Dans ce contexte, Ahmed al-Sharaa, le leader syrien par intérim, effectue une visite historique à Moscou pour rencontrer son homologue russe Vladimir Poutine. C’est la première rencontre officielle entre les deux pays depuis la chute spectaculaire de Bashar al-Assad.
Pour éclairer cette évolution, Thomas Pierret, spécialiste de la Syrie et directeur de recherche à l’Institut de Recherche et d’Études sur le Monde Arabe et Musulman (IREMAM) du Centre national de la recherche scientifique (CNRS), analyse cette relation complexe. Il souligne que, bien que les deux parties puissent sembler des partenaires improbables, leur alliance est avant tout motivée par une logique de survie mutuelle.
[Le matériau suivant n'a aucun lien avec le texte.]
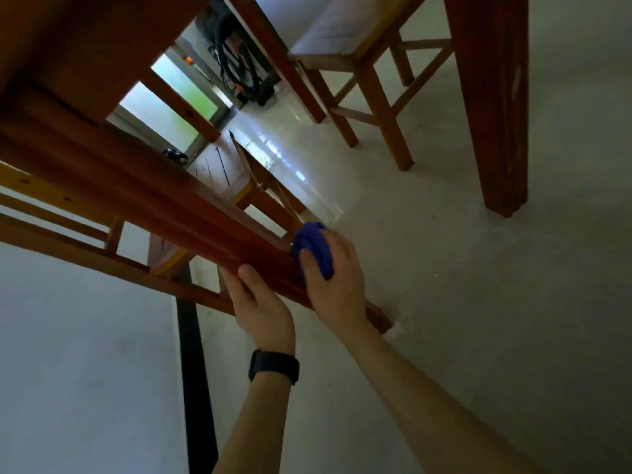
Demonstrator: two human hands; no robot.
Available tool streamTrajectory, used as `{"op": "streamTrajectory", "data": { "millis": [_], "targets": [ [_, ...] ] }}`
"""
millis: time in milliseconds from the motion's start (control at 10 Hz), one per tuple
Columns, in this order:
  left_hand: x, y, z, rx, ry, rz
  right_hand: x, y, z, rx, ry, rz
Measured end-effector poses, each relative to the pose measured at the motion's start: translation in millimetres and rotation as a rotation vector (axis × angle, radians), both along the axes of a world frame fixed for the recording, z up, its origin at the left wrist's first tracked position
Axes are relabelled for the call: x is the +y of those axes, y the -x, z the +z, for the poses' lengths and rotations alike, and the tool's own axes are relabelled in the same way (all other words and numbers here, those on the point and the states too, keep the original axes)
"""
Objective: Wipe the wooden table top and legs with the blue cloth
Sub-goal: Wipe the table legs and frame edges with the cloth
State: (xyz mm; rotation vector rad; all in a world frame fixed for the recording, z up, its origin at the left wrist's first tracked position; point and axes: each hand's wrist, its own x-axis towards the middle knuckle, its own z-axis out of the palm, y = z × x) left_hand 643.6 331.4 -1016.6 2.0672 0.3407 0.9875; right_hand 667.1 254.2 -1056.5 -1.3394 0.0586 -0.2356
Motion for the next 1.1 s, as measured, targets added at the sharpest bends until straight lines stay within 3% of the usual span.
{"op": "streamTrajectory", "data": {
  "millis": [100, 200, 300, 400, 500, 600, 700, 800, 900, 1000, 1100],
  "targets": [
    [-0.7, 1.8, 2.6, 0.017, 0.007, -0.012, 18.2, 23.9, -50.3, 0.013, 0.145, -0.026],
    [-2.3, 4.2, 4.5, 0.034, 0.050, -0.036, 6.2, 46.2, -142.7, 0.439, 0.442, 0.203],
    [-0.2, 8.0, 4.3, 0.058, 0.075, -0.073, -8.4, 70.5, -191.5, 0.782, 0.415, 0.294],
    [6.2, 14.3, -1.1, 0.114, 0.093, -0.115, -3.6, 65.1, -193.6, 0.916, 0.199, 0.046],
    [15.7, 20.8, -16.3, 0.234, 0.119, -0.121, 8.6, 46.6, -163.5, 0.815, 0.017, -0.063],
    [24.7, 27.3, -37.3, 0.359, 0.171, -0.139, 35.1, 36.0, -108.1, 0.555, -0.177, -0.038],
    [32.1, 29.5, -44.8, 0.460, 0.217, -0.137, 59.9, 60.3, -106.8, 0.276, 0.091, -0.071],
    [33.0, 29.9, -42.1, 0.465, 0.205, -0.159, 43.5, 66.5, -144.4, 0.447, 0.320, 0.188],
    [39.8, 34.6, -55.7, 0.586, 0.145, -0.271, 11.0, 47.3, -219.7, 0.184, -0.122, 1.344],
    [55.5, 46.3, -97.6, 0.979, 0.097, -0.463, 8.2, 48.9, -180.5, 0.477, -0.859, 1.197],
    [66.6, 62.3, -133.6, 1.137, 0.285, -0.578, 26.2, 73.9, -132.7, 0.861, -0.649, 0.583]
  ]
}}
La trajectoire de la relation syro-russe illustre une métamorphose surprenante. En 2015, l’intervention militaire russe, caractérisée par sa puissance de feu aérienne dévastatrice, a été déterminante pour empêcher le régime d’Assad de succomber face à la guerre civile. Quinze ans plus tard, alors que le régime s’effondrait à nouveau en 2024, la Russie a une fois de plus tendu la main à Damas, offrant non seulement un soutien, mais aussi un refuge pour le dictateur déchu et sa famille.
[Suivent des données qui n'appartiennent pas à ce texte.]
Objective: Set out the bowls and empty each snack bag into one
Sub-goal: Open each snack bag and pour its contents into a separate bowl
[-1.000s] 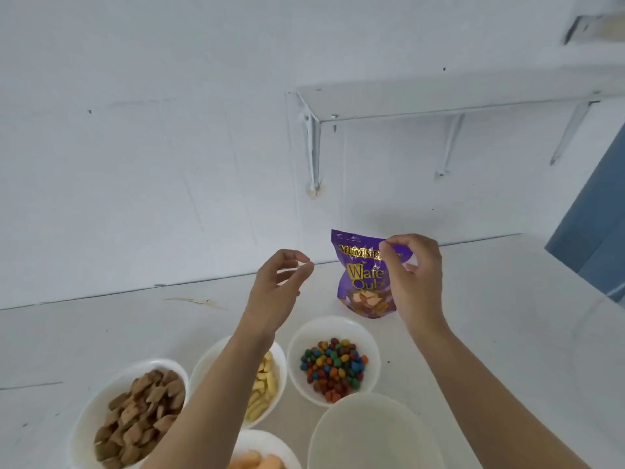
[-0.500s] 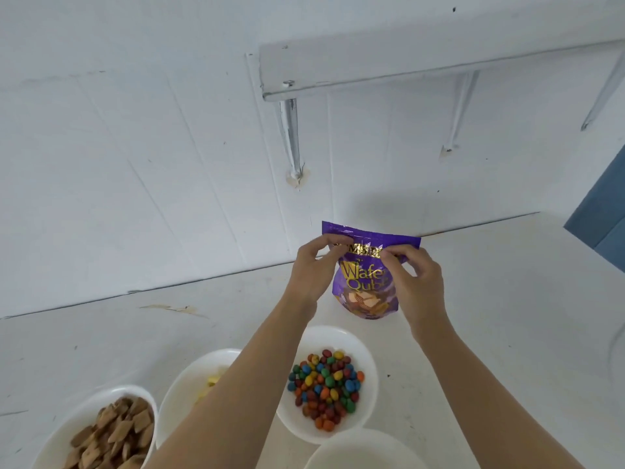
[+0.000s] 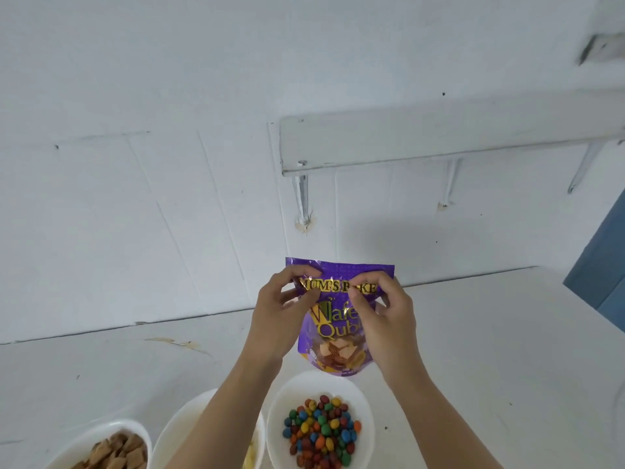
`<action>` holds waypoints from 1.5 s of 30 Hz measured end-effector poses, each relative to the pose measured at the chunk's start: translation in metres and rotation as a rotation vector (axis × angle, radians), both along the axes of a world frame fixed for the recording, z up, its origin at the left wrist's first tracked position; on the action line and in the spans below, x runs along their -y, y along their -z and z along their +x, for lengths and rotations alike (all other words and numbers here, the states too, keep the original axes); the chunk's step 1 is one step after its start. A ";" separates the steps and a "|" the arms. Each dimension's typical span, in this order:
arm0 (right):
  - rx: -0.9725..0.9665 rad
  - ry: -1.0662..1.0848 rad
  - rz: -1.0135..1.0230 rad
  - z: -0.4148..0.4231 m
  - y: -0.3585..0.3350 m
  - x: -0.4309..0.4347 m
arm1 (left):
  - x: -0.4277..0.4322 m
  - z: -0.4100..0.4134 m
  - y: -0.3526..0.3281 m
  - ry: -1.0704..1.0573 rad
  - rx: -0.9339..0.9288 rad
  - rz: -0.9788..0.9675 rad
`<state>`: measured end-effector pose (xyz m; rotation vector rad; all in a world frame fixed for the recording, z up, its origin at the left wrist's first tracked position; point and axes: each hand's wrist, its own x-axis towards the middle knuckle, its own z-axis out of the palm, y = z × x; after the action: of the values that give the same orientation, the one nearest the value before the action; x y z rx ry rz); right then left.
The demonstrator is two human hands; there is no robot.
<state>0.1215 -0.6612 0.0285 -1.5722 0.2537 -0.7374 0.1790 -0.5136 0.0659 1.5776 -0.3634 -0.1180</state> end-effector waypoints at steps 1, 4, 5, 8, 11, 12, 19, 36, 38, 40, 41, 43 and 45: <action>0.027 -0.031 -0.001 -0.002 -0.006 -0.009 | -0.010 -0.006 -0.007 -0.017 0.033 -0.012; 0.082 -0.114 -0.001 -0.009 -0.021 -0.037 | -0.044 -0.021 -0.021 -0.081 0.082 -0.050; 0.091 -0.139 0.000 -0.011 -0.026 -0.046 | -0.056 -0.025 -0.024 -0.098 0.089 -0.058; 0.093 -0.242 0.018 -0.016 -0.038 -0.082 | -0.100 -0.039 -0.032 -0.147 0.125 -0.064; 0.102 -0.331 0.024 -0.020 -0.049 -0.120 | -0.143 -0.053 -0.037 -0.223 0.151 -0.064; 0.106 -0.357 0.021 -0.022 -0.052 -0.133 | -0.157 -0.057 -0.039 -0.248 0.157 -0.068; 0.110 -0.540 -0.013 -0.030 -0.066 -0.235 | -0.265 -0.091 -0.047 -0.391 0.187 -0.108; 0.074 -0.847 -0.019 -0.056 -0.052 -0.466 | -0.491 -0.169 -0.027 -0.726 0.133 -0.074; 0.054 -0.871 -0.023 -0.058 -0.043 -0.482 | -0.505 -0.175 -0.017 -0.744 0.110 -0.079; 0.032 -0.889 -0.019 -0.060 -0.033 -0.495 | -0.518 -0.181 -0.007 -0.762 0.091 -0.078; 0.020 -0.902 -0.014 -0.061 -0.027 -0.502 | -0.524 -0.183 -0.002 -0.773 0.081 -0.077; 0.001 -0.927 -0.006 -0.062 -0.018 -0.514 | -0.535 -0.187 0.008 -0.790 0.066 -0.072; -0.005 -0.930 0.008 -0.060 -0.010 -0.522 | -0.544 -0.189 0.015 -0.802 0.053 -0.069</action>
<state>0.0613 -0.1391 0.0388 -1.4687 -0.4576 -0.0005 -0.0099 0.0301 0.0508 1.5529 0.2389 0.5490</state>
Cette rencontre à Moscou entre Ahmed al-Sharaa et Vladimir Poutine intervient à un moment charnière, où la Syrie cherche à consolider son avenir après une décennie de conflit et un changement de pouvoir abrupt. La nature des liens qui seront désormais tissés entre les deux capitales reste à définir, mais l’histoire récente suggère que la pragmatique de la survie jouera un rôle prépondérant dans la redéfinition de cette alliance.